В среду шеф созвал внеочередной совет, на который были приглашены я, Пецакова и доктор Эрлихова, редактировавшая у нас разговорники. Как выяснилось, не слишком усердно. В книге «Захватим голландский язык в дорогу» она пропустила фразу: «В качестве отголоска прежнего двойственного числа в современном голландском языке сохранилось несколько слов, склоняющихся по особым правилам, например, теленок, скот и народ». Фразу заметила цензура, и шеф обвинил Эрлихову в незнании азов редакторской профессии. Напрасно ученая коллега пыталась обороняться несколькими голландскими грамматиками, изданными в разных университетах. Шеф собственноручно вычеркнул красным карандашом слово «народ» и отпустил доктора Эрлихову, пригрозив напоследок перевести ее за подобное невнимание в корректоры. Доктор Эрлихова ушла, за толстыми стеклами ее очков дрожали слезы, а шеф, тоже чуть не плача, добрых полчаса жаловался нам на легкомысленных молодых специалистов, которые явились сюда прямо со студенческой скамьи и с которыми Бог знает что стало бы, не будь с ними рядом шефа. Мы и не спорили.

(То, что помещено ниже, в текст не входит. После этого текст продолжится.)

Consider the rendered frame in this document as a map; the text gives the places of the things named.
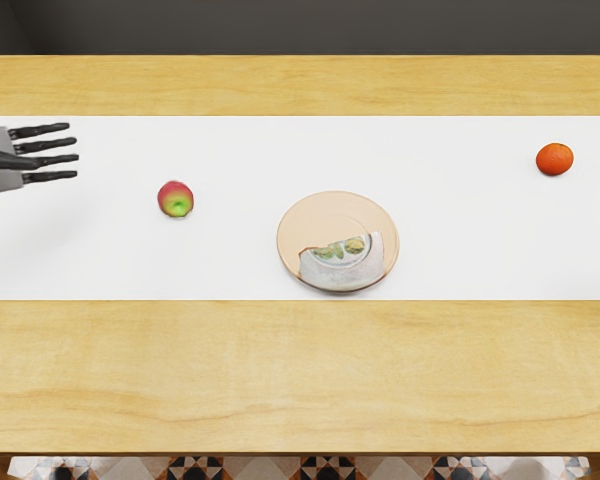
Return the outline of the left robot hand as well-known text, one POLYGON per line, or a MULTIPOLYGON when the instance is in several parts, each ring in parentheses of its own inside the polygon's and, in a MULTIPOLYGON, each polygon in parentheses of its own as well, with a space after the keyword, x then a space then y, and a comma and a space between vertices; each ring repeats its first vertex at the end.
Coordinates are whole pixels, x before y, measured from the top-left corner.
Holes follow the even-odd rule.
POLYGON ((78 154, 55 154, 39 156, 39 153, 75 145, 75 137, 40 140, 45 134, 68 130, 66 122, 24 126, 0 127, 0 193, 21 189, 29 184, 75 178, 75 170, 54 171, 47 167, 71 163, 79 159, 78 154))

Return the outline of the peach patterned plate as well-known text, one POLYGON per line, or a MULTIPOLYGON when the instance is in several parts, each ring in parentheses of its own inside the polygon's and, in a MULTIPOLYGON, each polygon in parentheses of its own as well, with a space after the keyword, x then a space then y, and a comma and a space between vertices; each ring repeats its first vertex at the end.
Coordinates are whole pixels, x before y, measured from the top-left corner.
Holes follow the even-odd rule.
POLYGON ((289 273, 331 293, 378 283, 394 267, 400 251, 389 213, 347 191, 319 192, 296 202, 280 220, 276 243, 289 273))

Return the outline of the red green apple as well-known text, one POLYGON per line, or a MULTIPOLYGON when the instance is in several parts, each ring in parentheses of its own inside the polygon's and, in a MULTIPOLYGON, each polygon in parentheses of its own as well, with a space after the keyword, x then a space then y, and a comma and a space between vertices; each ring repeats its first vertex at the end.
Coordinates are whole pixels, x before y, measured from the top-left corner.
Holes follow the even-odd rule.
POLYGON ((160 210, 172 218, 186 217, 194 207, 194 195, 183 182, 168 181, 158 191, 157 201, 160 210))

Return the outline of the orange tangerine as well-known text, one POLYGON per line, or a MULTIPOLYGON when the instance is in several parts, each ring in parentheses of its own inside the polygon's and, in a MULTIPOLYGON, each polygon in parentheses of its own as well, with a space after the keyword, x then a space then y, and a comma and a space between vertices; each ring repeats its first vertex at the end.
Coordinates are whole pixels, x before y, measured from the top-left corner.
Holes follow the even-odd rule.
POLYGON ((549 143, 536 154, 536 167, 547 176, 566 173, 574 163, 572 149, 562 143, 549 143))

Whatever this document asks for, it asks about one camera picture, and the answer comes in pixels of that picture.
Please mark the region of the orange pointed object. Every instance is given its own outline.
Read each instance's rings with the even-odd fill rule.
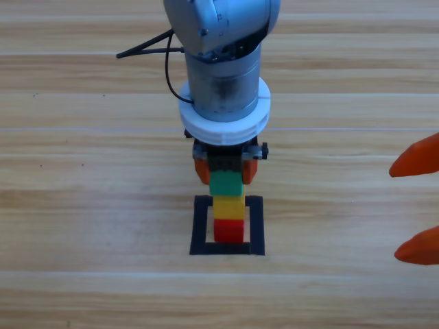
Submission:
[[[417,265],[439,265],[439,226],[421,232],[395,252],[396,259]]]
[[[245,185],[251,184],[257,171],[258,160],[245,160],[244,167],[242,169],[242,182]]]
[[[195,171],[198,174],[201,182],[205,185],[209,185],[211,181],[211,172],[209,170],[209,163],[207,160],[195,159]]]
[[[425,175],[439,171],[439,133],[410,146],[389,170],[392,177]]]

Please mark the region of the black square frame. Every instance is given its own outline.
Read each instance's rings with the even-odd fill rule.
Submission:
[[[207,211],[211,206],[213,206],[213,198],[210,195],[195,196],[190,255],[265,256],[262,197],[246,196],[246,206],[250,208],[250,242],[206,242]]]

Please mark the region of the wooden table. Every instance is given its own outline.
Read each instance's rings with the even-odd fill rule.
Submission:
[[[439,132],[438,19],[437,0],[283,0],[247,190],[266,256],[190,256],[207,188],[164,55],[115,59],[169,28],[162,2],[0,1],[0,328],[436,328],[439,267],[393,253],[439,224],[439,175],[388,169]]]

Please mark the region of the orange gripper pad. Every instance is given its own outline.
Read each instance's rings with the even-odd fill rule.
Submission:
[[[209,163],[207,160],[195,159],[195,171],[201,182],[205,185],[209,185],[211,180],[211,172],[209,171]]]
[[[410,146],[393,163],[392,177],[425,175],[439,171],[439,134],[427,137]]]
[[[243,243],[244,220],[213,220],[213,237],[218,243]]]
[[[249,185],[258,171],[258,160],[245,160],[242,169],[242,182]]]
[[[405,263],[439,265],[439,226],[423,231],[402,244],[395,257]]]

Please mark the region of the black cable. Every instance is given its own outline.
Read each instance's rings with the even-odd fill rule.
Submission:
[[[138,53],[132,53],[130,55],[126,55],[125,57],[130,57],[130,56],[137,56],[137,55],[149,55],[150,53],[166,53],[167,48],[157,48],[157,49],[149,49],[149,50],[142,50],[139,51]],[[180,47],[180,48],[169,48],[169,52],[170,53],[184,53],[185,52],[185,48]]]
[[[177,97],[179,100],[184,101],[186,103],[193,104],[193,101],[184,99],[179,94],[175,92],[175,90],[172,88],[171,82],[169,81],[169,71],[168,71],[168,63],[169,63],[169,50],[171,49],[171,41],[172,41],[172,34],[169,36],[169,39],[167,41],[167,47],[166,47],[166,59],[165,59],[165,75],[166,75],[166,82],[167,85],[171,91],[171,93],[174,94],[175,97]]]
[[[172,36],[172,34],[174,34],[174,30],[170,29],[169,31],[162,33],[160,36],[156,36],[155,38],[153,38],[147,42],[144,42],[141,45],[135,46],[134,48],[126,50],[122,53],[118,53],[116,55],[116,58],[124,58],[124,57],[128,57],[128,56],[133,56],[133,54],[138,53],[138,52],[144,50],[145,48],[151,47],[152,45],[155,45],[156,43],[158,43],[166,38],[169,38],[170,36]]]

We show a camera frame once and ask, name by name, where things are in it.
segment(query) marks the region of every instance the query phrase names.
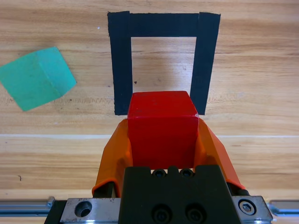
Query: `wooden plank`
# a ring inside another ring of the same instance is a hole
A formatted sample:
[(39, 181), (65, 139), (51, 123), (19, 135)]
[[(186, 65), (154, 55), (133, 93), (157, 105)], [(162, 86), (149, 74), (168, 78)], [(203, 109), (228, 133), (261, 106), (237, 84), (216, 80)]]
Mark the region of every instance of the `wooden plank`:
[[(57, 46), (78, 84), (29, 112), (0, 85), (0, 133), (111, 134), (123, 116), (114, 116), (107, 11), (123, 10), (221, 13), (204, 120), (220, 135), (299, 135), (296, 0), (4, 0), (0, 65)], [(194, 38), (133, 38), (132, 49), (134, 91), (189, 91)]]

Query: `screw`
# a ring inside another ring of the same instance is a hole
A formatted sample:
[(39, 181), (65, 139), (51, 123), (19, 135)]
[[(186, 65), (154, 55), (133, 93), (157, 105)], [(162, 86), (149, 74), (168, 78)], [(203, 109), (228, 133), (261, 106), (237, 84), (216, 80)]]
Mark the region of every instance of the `screw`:
[(194, 173), (192, 170), (190, 169), (182, 169), (180, 172), (179, 172), (183, 177), (193, 177)]
[(53, 203), (55, 202), (55, 198), (53, 196), (50, 196), (48, 201), (47, 201), (47, 206), (49, 208), (52, 208)]
[(153, 176), (156, 176), (156, 177), (165, 177), (166, 176), (166, 172), (163, 169), (156, 169), (153, 172)]
[(256, 207), (255, 205), (250, 201), (241, 200), (239, 202), (239, 208), (243, 213), (246, 215), (252, 216), (256, 213)]
[(152, 217), (156, 224), (168, 224), (171, 221), (171, 210), (167, 205), (158, 205), (153, 209)]

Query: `black screw head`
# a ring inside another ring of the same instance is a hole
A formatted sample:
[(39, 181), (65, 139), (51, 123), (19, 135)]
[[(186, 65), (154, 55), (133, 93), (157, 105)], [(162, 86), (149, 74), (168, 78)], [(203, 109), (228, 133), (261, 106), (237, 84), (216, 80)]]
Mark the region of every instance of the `black screw head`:
[(163, 169), (156, 169), (153, 172), (153, 176), (156, 176), (156, 177), (165, 177), (166, 176), (166, 172)]
[(186, 208), (186, 216), (191, 223), (201, 224), (206, 219), (206, 212), (199, 204), (191, 204)]
[(179, 173), (180, 173), (183, 177), (193, 177), (193, 176), (194, 176), (193, 171), (190, 170), (190, 169), (182, 169)]
[(172, 213), (167, 205), (156, 206), (152, 211), (152, 218), (157, 224), (167, 224), (171, 221)]

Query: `green block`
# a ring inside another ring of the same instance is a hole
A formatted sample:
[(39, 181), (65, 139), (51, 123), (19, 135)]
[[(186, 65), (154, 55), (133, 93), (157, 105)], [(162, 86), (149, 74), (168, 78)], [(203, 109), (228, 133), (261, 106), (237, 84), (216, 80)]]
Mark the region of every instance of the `green block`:
[(77, 83), (56, 47), (3, 65), (0, 82), (24, 111), (58, 99)]

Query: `black tape square outline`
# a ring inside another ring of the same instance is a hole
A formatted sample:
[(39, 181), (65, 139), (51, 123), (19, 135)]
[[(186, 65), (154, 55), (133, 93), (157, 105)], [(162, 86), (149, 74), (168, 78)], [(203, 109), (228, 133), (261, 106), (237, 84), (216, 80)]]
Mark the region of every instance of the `black tape square outline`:
[(127, 115), (133, 94), (131, 37), (196, 37), (190, 97), (204, 115), (220, 15), (108, 13), (114, 84), (114, 111)]

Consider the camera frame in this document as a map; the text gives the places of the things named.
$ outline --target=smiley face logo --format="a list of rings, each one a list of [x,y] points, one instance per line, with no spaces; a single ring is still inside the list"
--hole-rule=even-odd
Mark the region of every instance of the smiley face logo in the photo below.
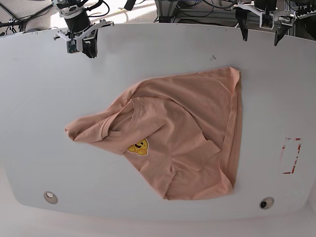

Его правоту подтвердил следующий же день, четверг, когда проштрафилась Даша Блюменфельдова. Ее допрашивали в полиции, потому что при ревизии в букинистическом магазине выяснилось, что некая Блюменфельдова продала туда редкий словарь английского языка за 250 крон и тут же опять купила за 300, чтобы принести его в наше издательство. Блюменфельдова всю эту аферу объяснила следующим образом: словарь она увидела у своего дядюшки Фойерштейна, пенсионера, бывшего фабриканта, и, зная, что нашей редакции словарь нужен, в интересах дела проявила смекалку, потому что покупать книги у частных лиц редакции было запрещено. Она заплатила немощному дядюшке двести пятьдесят крон из своего кармана, продала словарь в букинистический и немедленно выкупила его обратно за три сотни, которые ей и вернули по чеку в редакционной бухгалтерии. Сыщики долго ломали себе над этим голову, и Даше стоило больших усилий рассеять их подозрения и объяснить, что на этой операции не обогатились ни она, ни ее дядюшка; короче, все вроде бы закончилось благополучно. Однако Даша была верна себе. Она не смогла промолчать и язвительно заявила, что обокрали тут только государство. Сыщики замерли в дверях, и карусель перекрестного допроса завертелась с новой силой. Блюменфельдову теперь подозревали в еще большем преступлении, чем раньше, и прошло целых два часа, прежде чем ей вновь удалось очиститься. Если бы редакция могла купить словарь непосредственно у старого Фойерштейна, неустанно объясняла она, государственной казне это обошлось бы в двести пятьдесят крон. И хотя букинистический заработал на Фойерштейне пятьдесят крон, заплатила их наша бухгалтерия, так что в итоге букинистический заработал на нашем издательстве: следовательно, с экономической точки зрения эти пятьдесят крон попросту перекочевали из одного государственного кармана в другой. Наконец один из следователей, замороченный сложной логикой происшедшего, решил, что эти пятьдесят крон спер у государства старик Фойерштейн, и потребовал призвать его к ответу. Аргументировал он это тем, что если бы Фойерштейн продал словарь в букинистический за двести крон, то букинистический смог бы продать его нашему издательству за двести пятьдесят, то есть за ту сумму, которую и намеревался запрашивать с издательства Фойерштейн — в том случае, если бы можно было продать книгу напрямую. Сыщик никак не мог понять, в чем тут логическая ошибка, и Блюменфельдова скорее просто заговорила ему зубы, чем убедила.